(Input Opens)

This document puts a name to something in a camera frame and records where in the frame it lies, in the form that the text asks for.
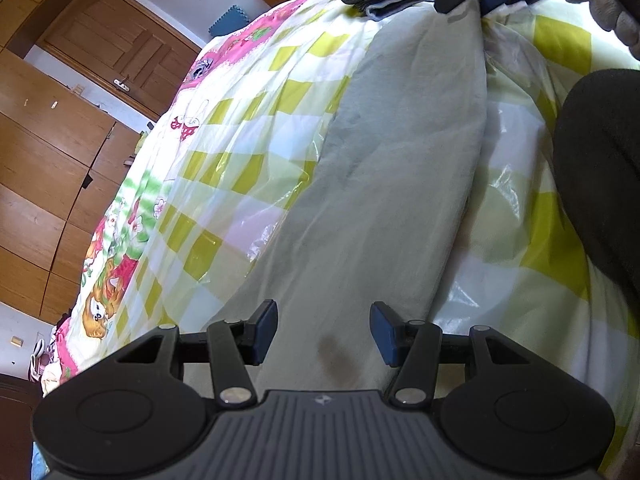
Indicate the dark wooden headboard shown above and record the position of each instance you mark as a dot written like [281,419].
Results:
[15,425]

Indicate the striped bag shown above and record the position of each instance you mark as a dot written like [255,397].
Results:
[39,360]

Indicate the checked cartoon print quilt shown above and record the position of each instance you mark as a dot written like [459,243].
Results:
[240,125]

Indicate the person's right hand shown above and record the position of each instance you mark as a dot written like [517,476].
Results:
[607,7]

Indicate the wooden wardrobe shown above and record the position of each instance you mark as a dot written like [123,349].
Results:
[45,175]

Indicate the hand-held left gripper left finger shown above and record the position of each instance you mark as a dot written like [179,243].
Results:
[265,332]

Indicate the wooden door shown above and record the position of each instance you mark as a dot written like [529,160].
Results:
[115,45]

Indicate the blue foam mat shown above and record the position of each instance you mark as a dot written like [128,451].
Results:
[227,21]

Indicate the light grey-green pants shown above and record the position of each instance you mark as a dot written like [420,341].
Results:
[390,170]

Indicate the wall light switch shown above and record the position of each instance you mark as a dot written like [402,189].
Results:
[17,341]

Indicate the folded white garment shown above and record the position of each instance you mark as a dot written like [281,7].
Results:
[395,7]

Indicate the black clothing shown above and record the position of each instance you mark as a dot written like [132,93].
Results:
[605,170]

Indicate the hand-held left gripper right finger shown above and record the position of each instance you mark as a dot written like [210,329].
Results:
[382,332]

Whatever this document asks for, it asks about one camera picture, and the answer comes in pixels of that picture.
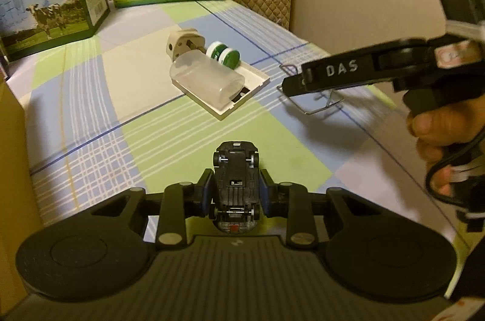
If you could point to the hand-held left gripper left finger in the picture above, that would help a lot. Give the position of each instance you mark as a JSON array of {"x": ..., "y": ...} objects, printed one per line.
[{"x": 207, "y": 192}]

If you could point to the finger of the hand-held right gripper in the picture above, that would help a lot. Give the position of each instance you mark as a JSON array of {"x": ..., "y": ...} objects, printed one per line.
[{"x": 293, "y": 86}]

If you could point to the person's right hand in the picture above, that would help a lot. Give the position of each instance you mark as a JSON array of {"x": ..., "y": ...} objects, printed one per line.
[{"x": 435, "y": 131}]

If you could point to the brown cardboard box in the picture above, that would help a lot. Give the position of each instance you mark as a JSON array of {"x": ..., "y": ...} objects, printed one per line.
[{"x": 15, "y": 173}]

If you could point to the black toy car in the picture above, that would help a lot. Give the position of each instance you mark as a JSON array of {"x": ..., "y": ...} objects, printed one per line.
[{"x": 235, "y": 184}]

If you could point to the white plug adapter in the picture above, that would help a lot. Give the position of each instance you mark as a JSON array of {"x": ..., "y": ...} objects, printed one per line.
[{"x": 183, "y": 40}]

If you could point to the green and white spool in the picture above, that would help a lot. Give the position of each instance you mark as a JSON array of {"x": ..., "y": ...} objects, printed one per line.
[{"x": 227, "y": 57}]

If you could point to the white shallow tray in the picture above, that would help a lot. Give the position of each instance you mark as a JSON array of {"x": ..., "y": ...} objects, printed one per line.
[{"x": 254, "y": 78}]

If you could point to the clear plastic container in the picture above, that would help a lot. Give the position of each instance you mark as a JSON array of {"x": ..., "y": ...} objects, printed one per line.
[{"x": 204, "y": 82}]

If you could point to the plaid tablecloth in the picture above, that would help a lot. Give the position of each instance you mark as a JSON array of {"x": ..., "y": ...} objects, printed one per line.
[{"x": 132, "y": 116}]

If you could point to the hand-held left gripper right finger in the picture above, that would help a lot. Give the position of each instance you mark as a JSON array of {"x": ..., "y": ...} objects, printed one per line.
[{"x": 266, "y": 192}]

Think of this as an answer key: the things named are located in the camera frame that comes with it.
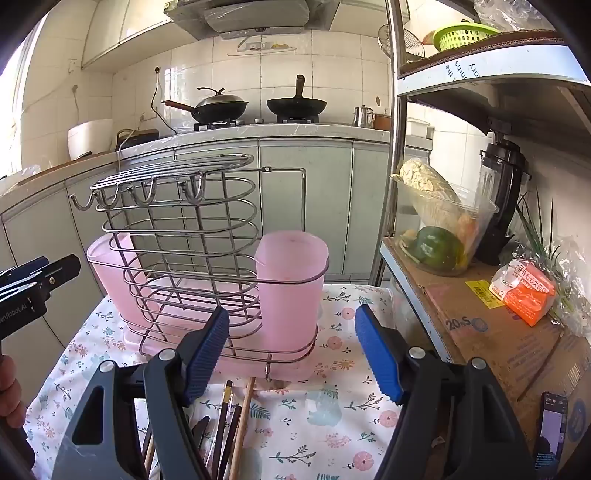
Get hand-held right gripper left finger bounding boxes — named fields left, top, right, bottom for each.
left=51, top=305, right=232, bottom=480

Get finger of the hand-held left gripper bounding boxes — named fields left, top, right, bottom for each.
left=25, top=254, right=82, bottom=302
left=0, top=256, right=51, bottom=291

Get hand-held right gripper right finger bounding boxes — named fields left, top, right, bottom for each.
left=354, top=303, right=537, bottom=480

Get pink plastic cup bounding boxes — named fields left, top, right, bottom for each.
left=87, top=232, right=161, bottom=326
left=255, top=232, right=330, bottom=366

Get light wooden chopstick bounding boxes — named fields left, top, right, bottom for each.
left=229, top=377, right=256, bottom=480

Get metal wire utensil rack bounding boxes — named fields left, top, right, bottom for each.
left=70, top=154, right=331, bottom=382

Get person's left hand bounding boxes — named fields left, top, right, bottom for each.
left=0, top=355, right=25, bottom=431

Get pink plastic drip tray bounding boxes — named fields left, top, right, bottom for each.
left=121, top=276, right=320, bottom=385

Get floral tablecloth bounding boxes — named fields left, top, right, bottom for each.
left=23, top=282, right=455, bottom=480

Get crumpled clear plastic bag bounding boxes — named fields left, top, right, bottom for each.
left=0, top=165, right=43, bottom=195

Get brown cardboard sheet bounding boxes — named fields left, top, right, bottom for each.
left=382, top=237, right=591, bottom=464

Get green bell pepper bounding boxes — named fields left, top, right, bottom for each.
left=412, top=226, right=465, bottom=271

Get white rice cooker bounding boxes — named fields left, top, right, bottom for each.
left=67, top=119, right=115, bottom=160

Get clear plastic container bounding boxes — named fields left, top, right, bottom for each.
left=391, top=173, right=500, bottom=277

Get orange carrot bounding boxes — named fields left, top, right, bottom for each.
left=457, top=215, right=482, bottom=251

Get dark countertop appliance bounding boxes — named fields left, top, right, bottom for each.
left=117, top=128, right=160, bottom=150

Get orange snack packet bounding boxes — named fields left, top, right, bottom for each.
left=488, top=259, right=557, bottom=328

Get window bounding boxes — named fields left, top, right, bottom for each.
left=0, top=25, right=52, bottom=182

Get napa cabbage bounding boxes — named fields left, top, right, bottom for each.
left=399, top=158, right=463, bottom=219

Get kitchen counter cabinets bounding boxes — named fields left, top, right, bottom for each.
left=0, top=124, right=432, bottom=365

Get smartphone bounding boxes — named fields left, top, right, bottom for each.
left=534, top=392, right=572, bottom=480

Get green scallions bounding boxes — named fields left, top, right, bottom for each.
left=514, top=188, right=591, bottom=334

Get black blender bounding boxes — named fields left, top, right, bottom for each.
left=475, top=117, right=533, bottom=267

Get metal storage shelf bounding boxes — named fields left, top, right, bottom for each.
left=369, top=0, right=591, bottom=480

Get black wok with lid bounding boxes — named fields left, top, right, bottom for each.
left=161, top=88, right=250, bottom=124

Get gas stove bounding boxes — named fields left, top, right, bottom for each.
left=191, top=117, right=322, bottom=133

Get black open wok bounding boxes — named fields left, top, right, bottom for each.
left=266, top=74, right=328, bottom=119

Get printed cardboard shelf liner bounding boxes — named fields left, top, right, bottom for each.
left=397, top=28, right=588, bottom=96

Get steel range hood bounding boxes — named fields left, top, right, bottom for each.
left=166, top=0, right=325, bottom=36

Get green plastic basket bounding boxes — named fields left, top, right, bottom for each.
left=433, top=19, right=502, bottom=52

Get clear plastic wrap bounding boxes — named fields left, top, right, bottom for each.
left=473, top=0, right=556, bottom=31

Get black power cable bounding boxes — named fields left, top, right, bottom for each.
left=151, top=67, right=180, bottom=136

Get white wall cabinets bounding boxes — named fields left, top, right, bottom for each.
left=81, top=0, right=177, bottom=71

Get clear wall shelf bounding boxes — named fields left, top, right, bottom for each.
left=227, top=36, right=297, bottom=57

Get wire mesh strainer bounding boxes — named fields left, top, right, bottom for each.
left=377, top=24, right=426, bottom=64

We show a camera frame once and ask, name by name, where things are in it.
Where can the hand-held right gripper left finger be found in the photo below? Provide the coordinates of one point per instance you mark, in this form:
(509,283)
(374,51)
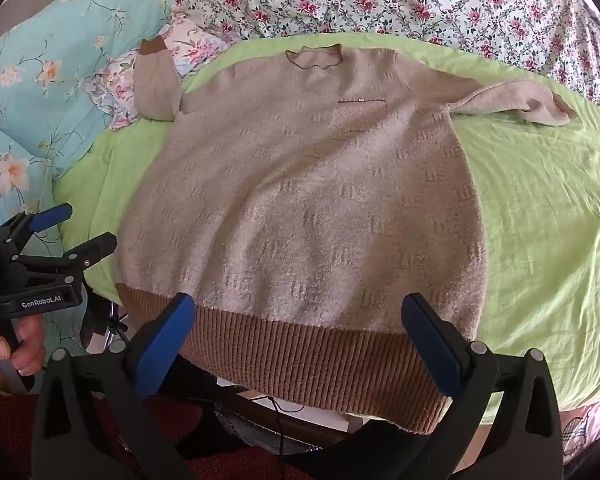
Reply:
(166,342)

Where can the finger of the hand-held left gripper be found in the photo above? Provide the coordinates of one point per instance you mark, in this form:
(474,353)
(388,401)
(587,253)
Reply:
(45,219)
(87,251)

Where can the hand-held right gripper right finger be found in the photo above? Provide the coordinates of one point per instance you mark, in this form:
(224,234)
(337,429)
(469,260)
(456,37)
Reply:
(430,342)

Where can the beige knit sweater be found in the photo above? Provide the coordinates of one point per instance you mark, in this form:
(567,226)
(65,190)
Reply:
(305,200)

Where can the person's left hand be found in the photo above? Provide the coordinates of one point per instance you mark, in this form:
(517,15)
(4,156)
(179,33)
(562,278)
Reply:
(30,347)

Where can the red rug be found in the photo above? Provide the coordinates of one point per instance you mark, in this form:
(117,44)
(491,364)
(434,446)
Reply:
(5,435)

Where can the teal floral quilt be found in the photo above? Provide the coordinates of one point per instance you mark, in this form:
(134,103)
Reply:
(45,70)

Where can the pastel patchwork floral pillow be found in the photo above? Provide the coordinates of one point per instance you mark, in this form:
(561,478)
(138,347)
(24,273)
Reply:
(115,82)

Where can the light green bed sheet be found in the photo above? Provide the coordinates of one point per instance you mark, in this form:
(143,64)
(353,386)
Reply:
(540,220)

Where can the pink patterned cloth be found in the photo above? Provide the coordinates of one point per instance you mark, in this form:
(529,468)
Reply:
(582,432)

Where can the white pink floral quilt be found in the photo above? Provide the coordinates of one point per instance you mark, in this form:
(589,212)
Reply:
(430,0)

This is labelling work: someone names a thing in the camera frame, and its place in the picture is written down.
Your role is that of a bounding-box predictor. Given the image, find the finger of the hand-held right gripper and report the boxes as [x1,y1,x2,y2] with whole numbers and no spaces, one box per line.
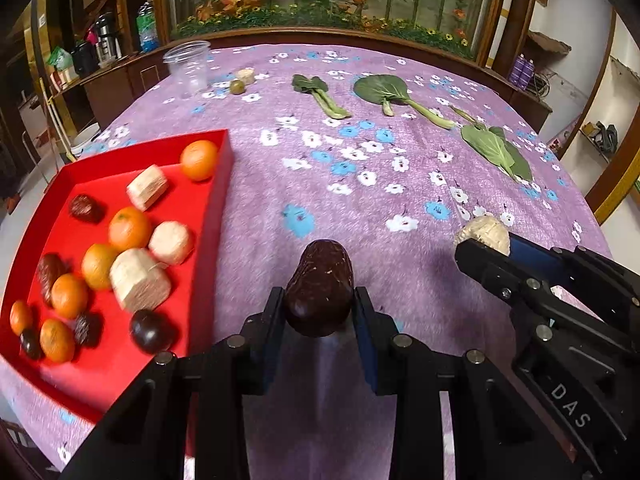
[455,239,551,311]
[507,236,601,286]

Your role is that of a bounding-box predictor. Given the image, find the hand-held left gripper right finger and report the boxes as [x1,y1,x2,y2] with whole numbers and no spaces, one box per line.
[352,286,581,480]

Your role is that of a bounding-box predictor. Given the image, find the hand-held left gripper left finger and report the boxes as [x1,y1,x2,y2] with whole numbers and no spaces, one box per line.
[60,287,287,480]

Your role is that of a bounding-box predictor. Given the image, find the large round sugarcane piece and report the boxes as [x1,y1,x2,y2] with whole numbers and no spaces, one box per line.
[454,215,511,257]

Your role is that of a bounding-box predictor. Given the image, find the large red date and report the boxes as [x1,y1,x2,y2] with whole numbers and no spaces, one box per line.
[36,253,68,308]
[284,239,354,338]
[68,194,107,224]

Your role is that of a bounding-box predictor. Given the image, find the dark round plum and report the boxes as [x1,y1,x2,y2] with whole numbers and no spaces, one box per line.
[129,309,176,353]
[20,328,45,361]

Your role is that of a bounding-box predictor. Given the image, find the square-cut sugarcane piece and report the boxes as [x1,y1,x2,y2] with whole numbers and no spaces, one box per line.
[109,248,172,312]

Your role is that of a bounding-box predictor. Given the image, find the peeled sugarcane piece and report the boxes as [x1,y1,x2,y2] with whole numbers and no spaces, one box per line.
[126,164,169,212]
[148,221,195,266]

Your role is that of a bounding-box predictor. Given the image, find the red cardboard box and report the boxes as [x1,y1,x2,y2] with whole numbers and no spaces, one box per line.
[0,129,236,426]

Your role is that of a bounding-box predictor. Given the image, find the small dark wrinkled date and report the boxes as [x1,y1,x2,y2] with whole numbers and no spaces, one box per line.
[74,311,105,348]

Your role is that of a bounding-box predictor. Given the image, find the mandarin orange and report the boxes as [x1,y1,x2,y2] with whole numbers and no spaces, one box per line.
[180,140,220,182]
[108,207,153,252]
[40,318,76,364]
[10,300,35,337]
[81,243,121,291]
[51,273,90,320]

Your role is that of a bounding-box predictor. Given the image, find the large bok choy leaves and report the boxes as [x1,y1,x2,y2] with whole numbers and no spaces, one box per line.
[450,105,534,182]

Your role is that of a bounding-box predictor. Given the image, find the purple floral tablecloth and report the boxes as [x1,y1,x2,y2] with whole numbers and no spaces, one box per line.
[0,44,613,480]

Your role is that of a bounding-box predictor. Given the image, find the medium bok choy leaf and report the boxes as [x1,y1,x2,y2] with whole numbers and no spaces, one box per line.
[353,74,456,130]

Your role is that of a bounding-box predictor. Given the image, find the small bok choy stalk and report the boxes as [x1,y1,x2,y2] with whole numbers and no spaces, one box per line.
[291,74,352,120]

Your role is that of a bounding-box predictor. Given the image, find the rolled white yellow scroll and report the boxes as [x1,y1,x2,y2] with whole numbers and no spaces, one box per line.
[492,0,518,66]

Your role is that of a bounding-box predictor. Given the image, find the white bucket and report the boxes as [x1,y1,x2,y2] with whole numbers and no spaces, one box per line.
[70,122,103,156]

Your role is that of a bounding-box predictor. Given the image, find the clear plastic cup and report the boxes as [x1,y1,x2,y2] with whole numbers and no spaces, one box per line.
[163,40,212,101]

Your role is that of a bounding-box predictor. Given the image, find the plastic water bottle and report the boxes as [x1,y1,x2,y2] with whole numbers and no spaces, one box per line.
[136,1,160,53]

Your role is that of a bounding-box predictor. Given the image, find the dark kettle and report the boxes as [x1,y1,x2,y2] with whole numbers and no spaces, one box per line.
[71,40,99,78]

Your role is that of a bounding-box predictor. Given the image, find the steel thermos flask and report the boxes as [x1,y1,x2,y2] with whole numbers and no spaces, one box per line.
[95,12,122,63]

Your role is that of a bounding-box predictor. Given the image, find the green white packet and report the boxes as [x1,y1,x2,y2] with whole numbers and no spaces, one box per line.
[46,46,73,73]

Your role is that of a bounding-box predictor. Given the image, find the wire basket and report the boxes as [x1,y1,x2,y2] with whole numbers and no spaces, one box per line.
[532,70,563,98]

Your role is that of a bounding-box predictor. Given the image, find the wooden wall shelf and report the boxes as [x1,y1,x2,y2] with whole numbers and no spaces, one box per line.
[527,30,572,56]

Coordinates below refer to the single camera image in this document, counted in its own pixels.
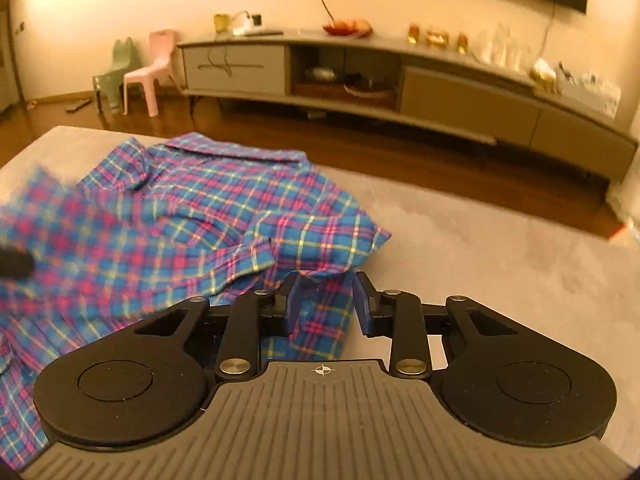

(Input Closes)

Lines in the data that hold "below" must be located and copied.

Where can the hand-held right gripper left finger be found in the photo below? Provide the coordinates of one point per instance you mark, in this form:
Coordinates below refer to the single camera image in this document, counted in its own pixels.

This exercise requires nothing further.